- [ACTIVITY]
Could you copy out every line of the data where the word "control" occurs?

- [RECORD SET]
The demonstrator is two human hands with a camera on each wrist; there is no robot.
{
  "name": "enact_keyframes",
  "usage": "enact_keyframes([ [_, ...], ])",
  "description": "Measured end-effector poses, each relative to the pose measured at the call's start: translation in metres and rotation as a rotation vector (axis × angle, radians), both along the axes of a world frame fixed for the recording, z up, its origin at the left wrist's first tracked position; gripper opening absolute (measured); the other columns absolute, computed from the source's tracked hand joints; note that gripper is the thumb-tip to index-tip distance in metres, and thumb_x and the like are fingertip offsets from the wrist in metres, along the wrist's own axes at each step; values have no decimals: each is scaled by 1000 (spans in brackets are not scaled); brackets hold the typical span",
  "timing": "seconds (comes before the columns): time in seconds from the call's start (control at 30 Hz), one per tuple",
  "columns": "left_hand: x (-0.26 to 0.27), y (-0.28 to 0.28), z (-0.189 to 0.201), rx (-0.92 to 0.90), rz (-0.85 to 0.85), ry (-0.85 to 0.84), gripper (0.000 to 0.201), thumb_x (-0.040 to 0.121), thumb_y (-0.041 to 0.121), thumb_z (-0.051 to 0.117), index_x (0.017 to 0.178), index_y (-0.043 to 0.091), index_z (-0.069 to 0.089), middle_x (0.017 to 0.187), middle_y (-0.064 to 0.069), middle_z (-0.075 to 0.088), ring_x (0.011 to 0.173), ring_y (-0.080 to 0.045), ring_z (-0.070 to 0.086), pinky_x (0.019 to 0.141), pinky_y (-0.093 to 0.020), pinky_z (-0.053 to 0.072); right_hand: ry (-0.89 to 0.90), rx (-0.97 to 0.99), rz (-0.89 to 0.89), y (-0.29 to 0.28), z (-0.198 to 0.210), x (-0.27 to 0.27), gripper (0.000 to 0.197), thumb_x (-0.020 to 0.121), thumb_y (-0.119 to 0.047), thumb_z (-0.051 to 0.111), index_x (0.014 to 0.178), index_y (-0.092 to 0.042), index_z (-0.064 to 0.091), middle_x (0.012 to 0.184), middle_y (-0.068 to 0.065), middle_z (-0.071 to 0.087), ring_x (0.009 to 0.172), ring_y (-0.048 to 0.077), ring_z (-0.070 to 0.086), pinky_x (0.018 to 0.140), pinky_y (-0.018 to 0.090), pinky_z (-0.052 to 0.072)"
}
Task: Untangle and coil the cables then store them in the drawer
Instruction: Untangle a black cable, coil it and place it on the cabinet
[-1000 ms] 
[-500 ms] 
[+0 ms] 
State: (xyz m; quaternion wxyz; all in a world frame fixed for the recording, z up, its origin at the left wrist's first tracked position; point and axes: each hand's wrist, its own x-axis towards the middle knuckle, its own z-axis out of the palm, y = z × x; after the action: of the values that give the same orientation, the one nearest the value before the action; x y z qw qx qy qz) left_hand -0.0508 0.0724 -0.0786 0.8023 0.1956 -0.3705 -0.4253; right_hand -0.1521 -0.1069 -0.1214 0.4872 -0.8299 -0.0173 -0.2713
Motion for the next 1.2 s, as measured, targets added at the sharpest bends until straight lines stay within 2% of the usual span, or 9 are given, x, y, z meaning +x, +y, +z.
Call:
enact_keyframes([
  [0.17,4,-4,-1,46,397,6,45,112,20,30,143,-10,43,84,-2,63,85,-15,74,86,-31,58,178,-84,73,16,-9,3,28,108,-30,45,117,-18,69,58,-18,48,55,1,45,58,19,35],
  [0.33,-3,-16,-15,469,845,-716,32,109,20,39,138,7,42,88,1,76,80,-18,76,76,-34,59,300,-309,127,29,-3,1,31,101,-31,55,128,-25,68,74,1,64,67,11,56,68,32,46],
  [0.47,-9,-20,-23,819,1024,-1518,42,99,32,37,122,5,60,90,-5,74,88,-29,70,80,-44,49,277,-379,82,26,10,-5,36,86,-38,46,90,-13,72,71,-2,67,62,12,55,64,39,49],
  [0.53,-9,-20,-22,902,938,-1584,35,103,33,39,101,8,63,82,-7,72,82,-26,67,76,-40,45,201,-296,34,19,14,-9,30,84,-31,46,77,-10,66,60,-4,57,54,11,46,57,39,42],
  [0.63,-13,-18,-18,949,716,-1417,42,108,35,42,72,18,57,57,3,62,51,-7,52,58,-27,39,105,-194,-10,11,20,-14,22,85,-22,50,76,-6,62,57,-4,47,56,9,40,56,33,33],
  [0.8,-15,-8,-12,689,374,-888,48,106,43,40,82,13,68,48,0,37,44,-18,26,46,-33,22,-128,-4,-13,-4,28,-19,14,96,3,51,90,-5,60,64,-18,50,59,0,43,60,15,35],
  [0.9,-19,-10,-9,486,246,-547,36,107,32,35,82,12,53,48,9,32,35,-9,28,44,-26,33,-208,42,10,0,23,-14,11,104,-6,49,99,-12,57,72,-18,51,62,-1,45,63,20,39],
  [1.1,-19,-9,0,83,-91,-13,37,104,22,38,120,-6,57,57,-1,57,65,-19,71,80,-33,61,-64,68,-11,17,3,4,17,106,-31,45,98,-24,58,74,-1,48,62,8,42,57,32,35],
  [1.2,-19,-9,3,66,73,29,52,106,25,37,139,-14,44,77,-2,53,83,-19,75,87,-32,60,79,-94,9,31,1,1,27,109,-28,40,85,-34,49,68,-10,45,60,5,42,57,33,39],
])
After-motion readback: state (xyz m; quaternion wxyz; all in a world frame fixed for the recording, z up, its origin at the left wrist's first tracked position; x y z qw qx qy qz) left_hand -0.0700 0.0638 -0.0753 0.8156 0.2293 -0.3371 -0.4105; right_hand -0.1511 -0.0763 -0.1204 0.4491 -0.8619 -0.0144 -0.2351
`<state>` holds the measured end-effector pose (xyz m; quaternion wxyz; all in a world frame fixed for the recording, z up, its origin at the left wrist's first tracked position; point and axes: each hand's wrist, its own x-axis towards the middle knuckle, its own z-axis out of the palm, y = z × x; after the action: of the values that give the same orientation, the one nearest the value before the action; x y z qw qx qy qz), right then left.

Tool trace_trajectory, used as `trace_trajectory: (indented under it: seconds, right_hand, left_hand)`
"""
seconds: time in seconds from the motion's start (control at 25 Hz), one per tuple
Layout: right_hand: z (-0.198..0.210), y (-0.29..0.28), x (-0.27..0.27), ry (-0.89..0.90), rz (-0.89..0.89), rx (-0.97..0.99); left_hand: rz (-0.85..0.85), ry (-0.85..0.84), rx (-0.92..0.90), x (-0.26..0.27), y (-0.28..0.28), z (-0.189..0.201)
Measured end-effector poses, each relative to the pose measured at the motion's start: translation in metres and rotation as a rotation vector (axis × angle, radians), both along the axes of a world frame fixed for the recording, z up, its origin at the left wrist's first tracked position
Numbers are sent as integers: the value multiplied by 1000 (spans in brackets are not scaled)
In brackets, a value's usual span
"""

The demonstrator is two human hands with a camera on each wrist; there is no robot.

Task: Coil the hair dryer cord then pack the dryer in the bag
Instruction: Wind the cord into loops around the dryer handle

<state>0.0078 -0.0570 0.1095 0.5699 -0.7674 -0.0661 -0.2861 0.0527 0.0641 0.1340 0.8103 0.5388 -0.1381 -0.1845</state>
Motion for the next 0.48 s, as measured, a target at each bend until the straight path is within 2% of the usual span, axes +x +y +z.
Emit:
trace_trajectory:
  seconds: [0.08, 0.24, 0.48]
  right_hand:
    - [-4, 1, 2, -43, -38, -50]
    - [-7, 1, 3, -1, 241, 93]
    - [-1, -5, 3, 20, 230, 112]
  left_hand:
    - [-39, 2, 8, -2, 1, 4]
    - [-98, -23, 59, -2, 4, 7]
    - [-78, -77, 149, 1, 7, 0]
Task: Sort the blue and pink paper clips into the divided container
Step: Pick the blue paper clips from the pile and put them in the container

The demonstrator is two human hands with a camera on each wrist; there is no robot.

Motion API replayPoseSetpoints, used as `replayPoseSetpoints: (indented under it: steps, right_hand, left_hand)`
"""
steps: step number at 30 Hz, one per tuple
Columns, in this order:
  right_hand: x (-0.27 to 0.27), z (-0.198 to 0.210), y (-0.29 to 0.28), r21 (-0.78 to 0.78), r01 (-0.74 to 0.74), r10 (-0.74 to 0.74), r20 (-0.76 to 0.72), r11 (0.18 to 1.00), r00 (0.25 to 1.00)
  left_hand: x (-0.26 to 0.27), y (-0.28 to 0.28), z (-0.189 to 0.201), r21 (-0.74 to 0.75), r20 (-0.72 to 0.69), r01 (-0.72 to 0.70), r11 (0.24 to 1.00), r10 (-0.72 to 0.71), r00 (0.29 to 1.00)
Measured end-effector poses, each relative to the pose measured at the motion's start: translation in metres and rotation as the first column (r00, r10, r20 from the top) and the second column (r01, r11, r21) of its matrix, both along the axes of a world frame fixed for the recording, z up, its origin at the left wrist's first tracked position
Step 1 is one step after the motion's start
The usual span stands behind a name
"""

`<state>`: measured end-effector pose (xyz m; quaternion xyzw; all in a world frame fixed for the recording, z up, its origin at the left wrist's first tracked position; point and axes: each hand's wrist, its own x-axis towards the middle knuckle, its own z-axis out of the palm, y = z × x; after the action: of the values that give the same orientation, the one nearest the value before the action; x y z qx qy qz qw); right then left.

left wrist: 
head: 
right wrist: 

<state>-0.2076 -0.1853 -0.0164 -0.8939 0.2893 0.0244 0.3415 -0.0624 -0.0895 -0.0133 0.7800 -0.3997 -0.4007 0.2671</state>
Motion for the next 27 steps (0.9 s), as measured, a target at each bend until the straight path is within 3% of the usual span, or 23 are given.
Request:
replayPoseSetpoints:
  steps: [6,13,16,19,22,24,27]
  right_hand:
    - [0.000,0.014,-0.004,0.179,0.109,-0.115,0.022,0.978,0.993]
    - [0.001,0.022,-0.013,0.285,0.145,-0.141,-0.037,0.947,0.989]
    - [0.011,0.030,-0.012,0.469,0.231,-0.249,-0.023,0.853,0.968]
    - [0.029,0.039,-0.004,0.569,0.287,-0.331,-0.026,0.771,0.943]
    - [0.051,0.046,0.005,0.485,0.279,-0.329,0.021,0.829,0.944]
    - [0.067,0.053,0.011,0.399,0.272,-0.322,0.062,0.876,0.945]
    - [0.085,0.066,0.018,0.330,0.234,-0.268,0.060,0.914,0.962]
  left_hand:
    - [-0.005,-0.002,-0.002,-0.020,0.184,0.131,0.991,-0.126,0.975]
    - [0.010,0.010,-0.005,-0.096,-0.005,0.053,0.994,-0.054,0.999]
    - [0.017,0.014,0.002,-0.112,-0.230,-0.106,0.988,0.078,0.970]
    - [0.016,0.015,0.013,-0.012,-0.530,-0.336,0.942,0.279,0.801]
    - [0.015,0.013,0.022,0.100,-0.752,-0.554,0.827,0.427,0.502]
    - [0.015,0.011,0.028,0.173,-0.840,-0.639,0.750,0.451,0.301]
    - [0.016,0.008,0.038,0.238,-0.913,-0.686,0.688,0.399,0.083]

- [COMPLETED EXERCISE]
  "timing": "seconds (comes before the columns): time in seconds from the call's start (control at 30 Hz), one per tuple",
seconds: time in seconds from the motion's start (control at 25 Hz), one per tuple

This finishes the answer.